PR1091 seems to answer (1). (2) is harder. We need to think about how to avoid ossification. Writing versioning invariants[*] clearly is an easy step, but text alone isn't enough. Reducing unencrypted portions is also obvious and valuable in itself, but TLS has a bootstrapping problem here. We also need to think more in the direction of GREASE, but perhaps further as GREASE itself only tried to prevent buggy endpoints.

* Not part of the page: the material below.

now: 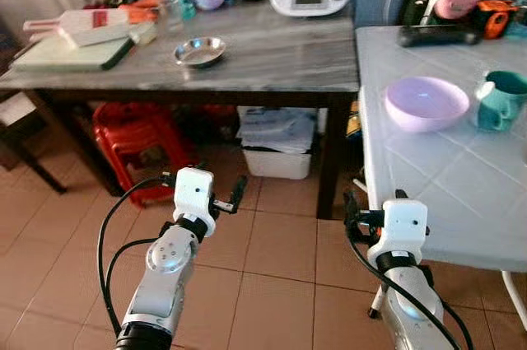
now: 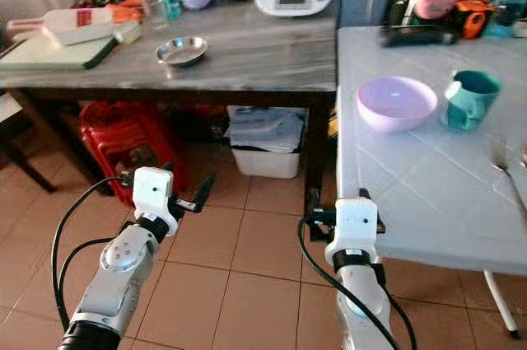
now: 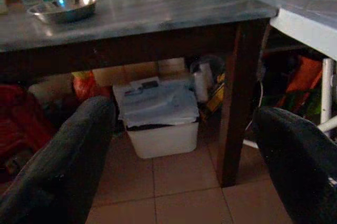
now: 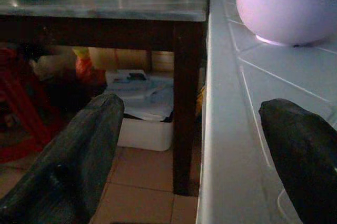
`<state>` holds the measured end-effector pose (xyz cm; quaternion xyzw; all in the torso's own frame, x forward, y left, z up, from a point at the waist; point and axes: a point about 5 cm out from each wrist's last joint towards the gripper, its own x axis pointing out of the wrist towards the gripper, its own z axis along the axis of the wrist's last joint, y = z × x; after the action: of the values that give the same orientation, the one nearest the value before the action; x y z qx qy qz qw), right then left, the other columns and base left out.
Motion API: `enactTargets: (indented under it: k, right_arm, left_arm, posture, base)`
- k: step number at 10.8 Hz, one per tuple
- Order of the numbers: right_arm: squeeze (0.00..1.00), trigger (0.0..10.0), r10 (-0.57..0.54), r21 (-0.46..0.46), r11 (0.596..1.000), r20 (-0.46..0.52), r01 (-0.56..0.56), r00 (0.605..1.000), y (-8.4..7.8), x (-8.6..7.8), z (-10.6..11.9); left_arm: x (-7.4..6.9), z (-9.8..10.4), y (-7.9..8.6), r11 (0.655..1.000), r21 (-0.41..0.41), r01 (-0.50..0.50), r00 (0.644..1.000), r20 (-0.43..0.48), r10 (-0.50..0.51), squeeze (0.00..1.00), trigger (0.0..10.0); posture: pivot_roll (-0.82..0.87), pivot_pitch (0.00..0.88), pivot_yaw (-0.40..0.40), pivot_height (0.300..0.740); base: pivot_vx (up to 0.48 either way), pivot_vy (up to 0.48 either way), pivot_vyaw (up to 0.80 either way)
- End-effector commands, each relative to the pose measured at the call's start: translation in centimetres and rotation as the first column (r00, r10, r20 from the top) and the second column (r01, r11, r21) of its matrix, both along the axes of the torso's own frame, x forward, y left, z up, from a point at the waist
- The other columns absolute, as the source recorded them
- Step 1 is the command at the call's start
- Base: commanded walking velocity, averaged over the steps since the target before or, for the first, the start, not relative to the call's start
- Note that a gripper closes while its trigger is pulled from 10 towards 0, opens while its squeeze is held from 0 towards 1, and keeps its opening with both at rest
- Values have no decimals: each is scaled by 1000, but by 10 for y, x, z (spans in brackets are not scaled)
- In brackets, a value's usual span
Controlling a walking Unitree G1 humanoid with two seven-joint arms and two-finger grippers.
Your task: Setting the table
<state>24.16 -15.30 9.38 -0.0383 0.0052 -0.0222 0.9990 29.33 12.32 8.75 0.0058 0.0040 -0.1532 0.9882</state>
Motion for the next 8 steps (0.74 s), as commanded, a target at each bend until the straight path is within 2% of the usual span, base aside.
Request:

This is a difficult question we won't fully explore immediately, and solving it is not going to magic away (1) anyway. So I think our first step is clear: get through the accumulated rust.

David

[*] TLS's versioning rules are quite restrictive. We promise you can parse newer ClientHellos. Everything after that is fair game to change. If you produced the ClientHello, you can reasonably assume the peer won't send you anything that will confuse you. If you are forwarding a ClientHello you did not produce, you MUST NOT process the response in any way. It will contain incompatible messages in the future. Alas, reality shows that the network did not observe these rules.

On Tue, Nov 21, 2017 at 9:41 PM Tapio Sokura <tapio.sokura@iki.fi<mailto:tapio.sokura@iki.fi>> wrote:
Hello,

On 6.11.2017 20:19, Eric Rescorla wrote:
> Once you do this, the middleboxes seem to mostly ignore everything
> after the CCS, so the rest of the handshake proceeds smoothly.
>
> This is all a bit nasty, but none of it changes the cryptographic
> computations or the state machine (because you just ignore CCS).

The discussion in Singapore on middlebox issues during the WG session
woke me up on this. I don't post much on this list, but here I have to
say that this dance to work around middleboxes looks seriously like
putting the cart before the horse.

I'm not arguing that the cryptographic properties/security of TLS 1.3 is
affected by these changes. I'm saying that this messing around with
making 1.3 look like 1.2 adds unnecessary complexity that will just hurt
everyone in the long run. In the short term you get a few % more
successful 1.3 handshakes, but once it's in the spec, it will bother
implementers for years to come.

Sometimes you have to let some things break to be able to move forward.
If over 90% (the figures presented in Singapore) of TLS 1.3 handshakes
already go through without 1.2 emulation / middlebox compensation in the
protocol, I find that a very good number for this point in time.

It's the middleboxes that should adapt to be 1.3 compatible, not the
other way around. This is not sending a good signal to the industry.

Sorry if I'm beating a dead horse (behind the cart). But my
interpretation of the comments made during the WG session indicate that
if there's consensus on incorporating these middlebox compatibility
changes, it's a very rough consensus.